[curves] Implementation
Michael Hamburg
mike at shiftleft.org
Fri Feb 21 14:58:31 PST 2014
Hi all,
Rambus has agreed to release the code! It’s on Sourceforge (for export control reasons) at
https://sourceforge.net/p/ed448goldilocks/code/ci/master/tree/
The code is still experimental, and I haven’t picked a hash yet (suggestions?). So you can do keygen and ECDH, except that the output of ECDH isn’t hashed. The base operations for sign and verify are there too, but I haven’t implemented those operations yet.
I should be able to update the repository without future export control issues.
Cheers,
— Mike
On Feb 12, 2014, at 1:50 PM, Michael Hamburg <mike at shiftleft.org> wrote:
> To be clear, the requirements from our legal department are:
> * I need to ask them before releasing code, and
> * I need to comply with US export control law, which (as Legal interprets it) requires preventing IPs associated with a few specific countries from downloading the software.
>
> I don’t believe that GitHub can filter by country (please tell me if that’s changed), but SourceForge or some other service might be able to.
>
> Anyway, I haven’t gotten the ball rolling yet, so it might take a while to get permission, especially since the software isn’t done yet.
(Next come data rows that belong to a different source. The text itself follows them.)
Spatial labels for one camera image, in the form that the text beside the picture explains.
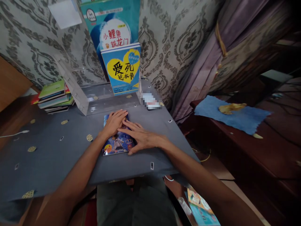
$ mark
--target gray tablecloth
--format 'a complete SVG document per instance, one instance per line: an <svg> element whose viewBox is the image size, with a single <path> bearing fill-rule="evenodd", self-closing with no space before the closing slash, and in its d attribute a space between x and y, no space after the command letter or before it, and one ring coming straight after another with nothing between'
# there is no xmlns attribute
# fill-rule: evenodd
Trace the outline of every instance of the gray tablecloth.
<svg viewBox="0 0 301 226"><path fill-rule="evenodd" d="M149 83L143 82L143 90L155 92L148 86ZM148 111L144 105L138 105L127 110L131 121L140 123L146 130L165 134L177 147L198 160L165 107ZM109 112L84 116L76 106L53 115L41 110L34 124L29 123L21 129L30 132L20 134L16 141L12 139L0 152L0 202L21 199L31 190L35 190L34 197L54 192L90 145L87 135L96 137L103 129L106 114ZM28 152L31 146L37 149ZM89 184L174 173L177 171L167 156L152 148L132 156L127 153L99 156Z"/></svg>

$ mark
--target blue book
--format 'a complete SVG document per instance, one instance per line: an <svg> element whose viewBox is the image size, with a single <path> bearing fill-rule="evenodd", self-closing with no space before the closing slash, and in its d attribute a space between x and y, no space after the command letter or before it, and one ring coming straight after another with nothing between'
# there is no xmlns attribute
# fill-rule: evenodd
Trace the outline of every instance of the blue book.
<svg viewBox="0 0 301 226"><path fill-rule="evenodd" d="M82 0L81 10L105 72L102 49L138 42L140 0Z"/></svg>
<svg viewBox="0 0 301 226"><path fill-rule="evenodd" d="M101 51L115 96L138 91L140 52L139 43Z"/></svg>
<svg viewBox="0 0 301 226"><path fill-rule="evenodd" d="M109 115L104 116L103 126L106 125ZM129 129L127 126L122 125L123 129ZM132 147L135 146L134 139L123 132L118 132L111 138L109 138L103 146L102 152L103 156L113 155L118 153L128 152Z"/></svg>

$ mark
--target patterned wallpaper
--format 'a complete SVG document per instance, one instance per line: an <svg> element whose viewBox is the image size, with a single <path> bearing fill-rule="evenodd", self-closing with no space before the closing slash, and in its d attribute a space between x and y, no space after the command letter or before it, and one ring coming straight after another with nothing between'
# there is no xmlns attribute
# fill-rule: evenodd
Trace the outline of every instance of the patterned wallpaper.
<svg viewBox="0 0 301 226"><path fill-rule="evenodd" d="M60 75L61 54L79 84L102 83L102 69L84 23L59 29L48 4L55 0L0 0L0 55L41 89ZM141 0L141 72L160 91L167 107L179 80L215 25L223 0Z"/></svg>

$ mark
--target stack of books
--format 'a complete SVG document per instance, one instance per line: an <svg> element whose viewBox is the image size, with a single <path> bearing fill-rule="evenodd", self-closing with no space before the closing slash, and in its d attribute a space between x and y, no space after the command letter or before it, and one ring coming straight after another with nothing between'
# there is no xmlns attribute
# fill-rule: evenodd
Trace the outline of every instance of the stack of books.
<svg viewBox="0 0 301 226"><path fill-rule="evenodd" d="M74 98L65 81L61 80L44 86L32 104L38 104L47 114L54 114L69 110L69 106L74 105Z"/></svg>

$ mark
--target gray shorts
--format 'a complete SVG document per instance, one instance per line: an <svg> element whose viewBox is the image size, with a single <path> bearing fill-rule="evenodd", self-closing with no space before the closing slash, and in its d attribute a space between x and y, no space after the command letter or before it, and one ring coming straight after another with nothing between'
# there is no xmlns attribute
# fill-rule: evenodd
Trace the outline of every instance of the gray shorts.
<svg viewBox="0 0 301 226"><path fill-rule="evenodd" d="M164 180L135 178L134 189L125 181L97 186L98 226L176 226L174 208Z"/></svg>

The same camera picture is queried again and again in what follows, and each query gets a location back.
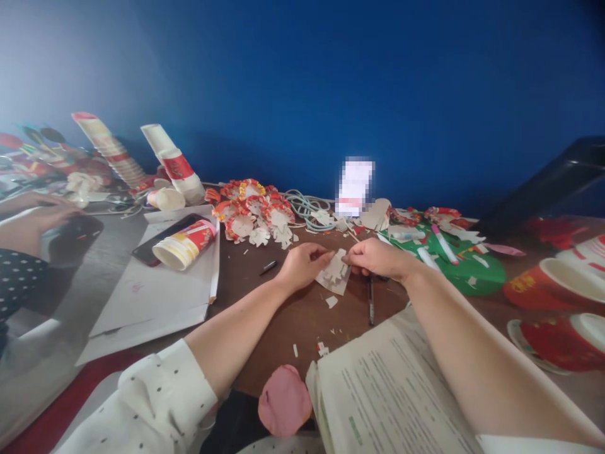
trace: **green paper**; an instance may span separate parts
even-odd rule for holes
[[[429,253],[431,255],[437,254],[439,256],[438,259],[435,259],[435,263],[439,266],[447,279],[454,284],[458,290],[460,290],[460,293],[466,296],[481,296],[495,293],[502,288],[506,282],[506,271],[498,259],[489,253],[479,254],[476,252],[467,252],[464,254],[464,259],[460,259],[458,257],[460,261],[459,265],[452,265],[447,259],[446,253],[443,251],[443,249],[441,249],[439,240],[431,230],[430,226],[431,224],[429,224],[428,221],[422,220],[420,224],[416,226],[416,228],[426,232],[427,235],[430,234],[429,240],[426,244],[426,246],[429,248]],[[473,243],[470,241],[462,241],[457,236],[450,235],[448,232],[442,231],[441,233],[456,255],[463,250],[473,247]],[[414,252],[417,254],[418,259],[420,260],[420,256],[418,255],[417,251],[419,248],[424,247],[424,245],[414,244],[413,241],[400,243],[394,238],[388,238],[387,230],[383,230],[380,232],[380,234],[389,239],[391,244],[394,246]],[[490,267],[486,268],[482,263],[475,260],[473,258],[474,255],[481,257]],[[468,279],[471,276],[474,276],[477,279],[476,284],[473,286],[474,288],[468,284]]]

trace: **forearm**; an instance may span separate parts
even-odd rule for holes
[[[275,279],[266,282],[185,337],[217,396],[231,386],[290,293]]]
[[[476,433],[605,445],[580,409],[441,273],[423,270],[403,284]]]

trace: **white polka dot sleeve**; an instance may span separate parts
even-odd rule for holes
[[[217,402],[181,339],[126,369],[118,390],[57,451],[185,453]]]

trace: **pen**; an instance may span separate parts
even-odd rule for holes
[[[437,265],[435,263],[435,261],[430,256],[429,251],[427,250],[426,247],[418,248],[418,250],[416,252],[418,252],[422,261],[425,262],[431,268],[433,268],[433,270],[441,271],[441,269],[439,268],[439,265]]]
[[[436,225],[433,225],[431,228],[433,229],[433,233],[435,233],[435,236],[439,240],[439,244],[441,245],[443,252],[446,253],[447,259],[450,262],[452,262],[452,265],[458,265],[460,262],[458,261],[458,259],[454,255],[454,253],[452,252],[452,248],[449,247],[449,244],[447,244],[447,241],[443,237],[443,234],[441,233],[441,230],[439,230],[439,227],[437,227]]]
[[[277,260],[274,260],[273,262],[269,263],[268,265],[266,265],[263,270],[260,272],[259,276],[262,276],[264,273],[266,273],[267,271],[272,270],[273,268],[275,268],[277,266]]]
[[[370,302],[370,326],[374,326],[374,279],[370,276],[367,287],[367,299]]]

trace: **book page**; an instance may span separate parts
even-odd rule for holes
[[[336,454],[482,452],[413,326],[397,314],[319,360]]]

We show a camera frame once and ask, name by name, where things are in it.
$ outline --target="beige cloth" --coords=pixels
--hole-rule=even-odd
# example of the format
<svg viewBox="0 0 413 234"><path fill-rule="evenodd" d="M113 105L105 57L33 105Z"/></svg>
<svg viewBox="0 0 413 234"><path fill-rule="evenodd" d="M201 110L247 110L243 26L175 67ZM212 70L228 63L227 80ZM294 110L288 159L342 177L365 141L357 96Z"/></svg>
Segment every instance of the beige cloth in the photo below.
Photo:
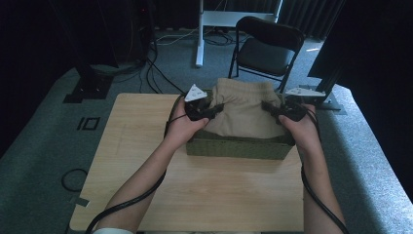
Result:
<svg viewBox="0 0 413 234"><path fill-rule="evenodd" d="M282 126L269 112L262 110L261 100L280 106L280 98L270 82L246 83L219 78L212 89L212 103L224 103L224 110L209 121L205 130L223 137L271 138L284 135Z"/></svg>

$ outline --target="person's right arm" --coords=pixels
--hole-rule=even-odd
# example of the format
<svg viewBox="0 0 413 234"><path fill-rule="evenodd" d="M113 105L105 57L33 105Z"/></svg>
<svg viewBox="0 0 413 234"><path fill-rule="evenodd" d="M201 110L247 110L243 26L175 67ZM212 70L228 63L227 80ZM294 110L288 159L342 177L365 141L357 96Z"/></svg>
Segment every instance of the person's right arm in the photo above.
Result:
<svg viewBox="0 0 413 234"><path fill-rule="evenodd" d="M315 112L315 108L306 105ZM319 133L309 116L294 122L280 116L282 124L291 131L300 154L303 155L303 166L307 180L319 199L345 223L340 205L334 195L328 174L324 153L319 141ZM304 189L304 233L342 233L340 228L319 207L311 195Z"/></svg>

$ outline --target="person's right hand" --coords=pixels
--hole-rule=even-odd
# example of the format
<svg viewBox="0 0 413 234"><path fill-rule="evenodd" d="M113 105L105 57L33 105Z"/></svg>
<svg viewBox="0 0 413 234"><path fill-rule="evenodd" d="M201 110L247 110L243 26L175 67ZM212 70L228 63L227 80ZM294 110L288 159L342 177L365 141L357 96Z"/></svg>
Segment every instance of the person's right hand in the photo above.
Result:
<svg viewBox="0 0 413 234"><path fill-rule="evenodd" d="M313 105L306 104L304 107L316 113L316 108ZM279 117L279 120L291 132L298 149L305 152L320 149L319 133L308 115L299 122L292 121L283 115Z"/></svg>

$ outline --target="storage box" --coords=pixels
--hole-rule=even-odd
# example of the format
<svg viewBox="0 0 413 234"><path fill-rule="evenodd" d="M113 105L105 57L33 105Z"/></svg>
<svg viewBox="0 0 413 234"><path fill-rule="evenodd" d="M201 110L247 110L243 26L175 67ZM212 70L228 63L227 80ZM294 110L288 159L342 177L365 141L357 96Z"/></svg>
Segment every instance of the storage box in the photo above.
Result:
<svg viewBox="0 0 413 234"><path fill-rule="evenodd" d="M260 139L219 136L206 131L198 131L186 143L186 150L191 156L283 160L294 144L295 141L289 134Z"/></svg>

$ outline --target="white triangular marker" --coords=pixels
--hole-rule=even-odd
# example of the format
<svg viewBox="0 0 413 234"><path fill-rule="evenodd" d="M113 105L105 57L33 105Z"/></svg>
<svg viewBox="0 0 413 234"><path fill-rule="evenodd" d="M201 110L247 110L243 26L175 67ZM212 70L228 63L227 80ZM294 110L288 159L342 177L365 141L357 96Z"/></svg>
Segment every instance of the white triangular marker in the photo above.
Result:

But I’ll see what I can do.
>
> Cheers,
> — Mike
>
> On Feb 12, 2014, at 12:26 PM, Michael Hamburg <mike at shiftleft.org> wrote:
>
>> Hi Trevor,
>>
>> Not a github initially, because of Rambus legal and export control and all that. I’ll see if I can set up something more private and get back to you.
>>
>> Cheers,
>> — Mike
>>
>> On Feb 12, 2014, at 11:22 AM, Trevor Perrin <trevp at trevp.net> wrote:
>>
>>> Could we expect a github? I'd love to see this!
>>>
>>> Trevor
>>>
>>>
>>> On Tue, Feb 11, 2014 at 12:31 AM, Mike Hamburg <mike at shiftleft.org> wrote:
>>>> Hello curves,
>>>>
>>>> I've been working on implementation for the new curves, and I'd like to
>>>> report status and some formulas and issues I found.
>>>>
>>>> I'm aiming for a fairly generic C/intrinsics implementation which should
>>>> support any curves with minimal extra effort, but I'm starting with
>>>> Ed448-Goldilocks because it's mine. I have Haswell and Sandy Bridge test
>>>> machines. I also have a vectorless Cortex A9, but it doesn't work yet
>>>> because I'm using 64x64->128-bit multiply intrinsics. Here's what I've
>>>> found so far.
>>>>
>>>> If you have any suggestions on the formulas or algorithms, I'd definitely
>>>> appreciate it.
>>>>
>>>> Field arithmetic:
>>>> * Karatsuba is beneficial for Ed448.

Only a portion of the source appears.